All of the rules have changed. Okay, maybe not all of them but enough to make work a mystery. The things we learned in high school, university, and on the job are not what we need to know now. The adage “What got us here will not get us where we need to go” was never more true.
If you find yourself struggling to get a job – or keep your old one – it might be because you are playing by the old rules. There is no question the last two years have thrown everyone off course, and the new rule book has not been written yet.
In the absence of the new rule book, here are my thoughts on the five things you need to know (and do) to thrive at work.
If you find yourself struggling to get a job - or keep your old one - it might be because you are playing by the old rules. There is no question the last two years have thrown everyone off course, and the new rule book has not been written yet.
1. Letting Go Of The Old:
We must let go of doing what we have done in the past – we need to change (no, really!).
- The days of 35-year employment are gone. The average person in North America (including Presidents and CEOs) stays on the job for only three years. Employers know this and are hiring based on it. There is no loyalty on either side – even the army doesn’t expect it.
- When applying for a job, stop swearing long-term loyalty and tell the new company what you will do for them on the first day – and every day after.
- You are only staying for three years – don’t worry about a pension, you won’t be there to collect it. Change your long-term demands to short-term: Higher wages, more vacations, and anything else with a short-term payoff.
- Don’t be surprised if those around you are not that social. No one wants to be too friendly with anyone – after all, the maximum length of stay is three years, and who has the energy for that effort? Company bowling or softball team? Not a chance.
2. What You Did - Not Where
If you accept the first point (and you should), this next point should be self-evident. Those resumes that said where you worked and for how long (proving your loyalty) are gone. Employers really don’t care how long you were somewhere – they care what you accomplished.
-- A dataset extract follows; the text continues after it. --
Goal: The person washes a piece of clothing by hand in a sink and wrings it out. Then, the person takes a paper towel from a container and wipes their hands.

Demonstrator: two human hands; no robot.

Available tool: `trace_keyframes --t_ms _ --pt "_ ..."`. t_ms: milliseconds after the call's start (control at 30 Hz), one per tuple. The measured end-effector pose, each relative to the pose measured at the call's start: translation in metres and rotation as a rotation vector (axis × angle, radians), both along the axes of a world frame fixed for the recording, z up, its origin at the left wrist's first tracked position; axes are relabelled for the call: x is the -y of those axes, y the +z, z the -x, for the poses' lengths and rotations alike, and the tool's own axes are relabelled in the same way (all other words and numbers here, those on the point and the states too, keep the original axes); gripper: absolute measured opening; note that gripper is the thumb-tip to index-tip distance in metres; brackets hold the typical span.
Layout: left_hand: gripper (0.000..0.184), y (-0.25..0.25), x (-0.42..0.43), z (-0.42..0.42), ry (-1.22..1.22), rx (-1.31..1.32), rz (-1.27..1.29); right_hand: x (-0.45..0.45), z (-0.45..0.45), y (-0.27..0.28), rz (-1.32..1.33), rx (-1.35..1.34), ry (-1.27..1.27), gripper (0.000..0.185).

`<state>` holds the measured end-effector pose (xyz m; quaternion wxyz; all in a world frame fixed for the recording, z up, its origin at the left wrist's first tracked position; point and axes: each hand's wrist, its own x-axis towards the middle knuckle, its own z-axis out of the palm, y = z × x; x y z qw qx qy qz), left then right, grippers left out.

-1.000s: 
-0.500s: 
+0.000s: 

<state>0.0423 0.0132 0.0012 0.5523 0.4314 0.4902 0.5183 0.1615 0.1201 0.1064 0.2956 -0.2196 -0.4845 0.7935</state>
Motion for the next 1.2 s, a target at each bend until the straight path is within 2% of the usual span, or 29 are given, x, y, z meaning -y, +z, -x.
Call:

That said, I keep seeing identical old resumes usually copied from the internet or suggested by a guidance counselor who hasn’t applied for a job in 20 years. Want a great career? Here is what you need to do.
- Throw out your resume if it is even vaguely close to being a “Chronological style.”
- Break your resume out into what you did – not where or when. Skills employers are looking for include tech, marketing, operations, finance, and sales. Show what you did and learned at the last job.
- For every one of the skills above, prove what you did. Show numbers, increased sales by 10%, introduced egaming into the marketing mix, etc, etc. Nothing demonstrates your skills better than numbers.
This one kills me. I have a liberal arts degree (PoliSci), and I spent five years getting the university experience. Sadly, none of it applies to what I have done in my career.
Today the world of university, for university’s sake, is gone. The students I see every day just want the skills, they want them fast, and they want to get out to work.
It is the same with employers – they want people who have a base set of skills and are willing and able to learn – fast.
- Upskilling is the way of the future. Employers don’t need you to have all the skills on day one – “Hire for attitude – train for skills.” Education isn’t confined to a four-year degree; it is what you need to do every day
- Be on a constant search for micro-credentials – those classes that take anywhere from a few hours to a few days, online or in person. Focus on what skills this job needs and go get them. The important thing is that you apply what you learn on the job – immediately.
4. Gig World
The dream used to be starting and finishing your career at the same company with regular promotions and a rock-solid pension. Yes, I used to believe in unicorns too. If those kinds of jobs ever existed, they are gone.
The world of work will see all of us, at various times, working in an office or remotely, alone or on a team, and almost always on some new project.
- Remember those micro-credentials. They will help you find a steady stream of gigs, but they will not be enough.
- Because where and how you will work will be in constant flux, you need to develop a set of soft skills second to none – creative thinking, adaptability, curiosity, manners, languages, and emotional intelligence. There is nowhere these won’t be needed in the future.
The final in our list of five? Companies are no longer impressed with the employee who comes in, does the routine from 9-5, and then hears home. You are only as good as what you did yesterday – it doesn’t matter if it is a job or a gig. There is no time, or room, for someone who is “just doing the job.”
Above all else, employers are looking for people who care as much about their company as the owner does.
- Think like an owner (even if you are only going to be there for three years.)
- If you WERE the owner, what would you do? How would you make things better? What would change? Once you know – get on with it – act like an owner.
I know – it is easy to make a list. The challenge is first believing and then doing something about it. The future is waiting – stop looking backward – you aren’t going that way.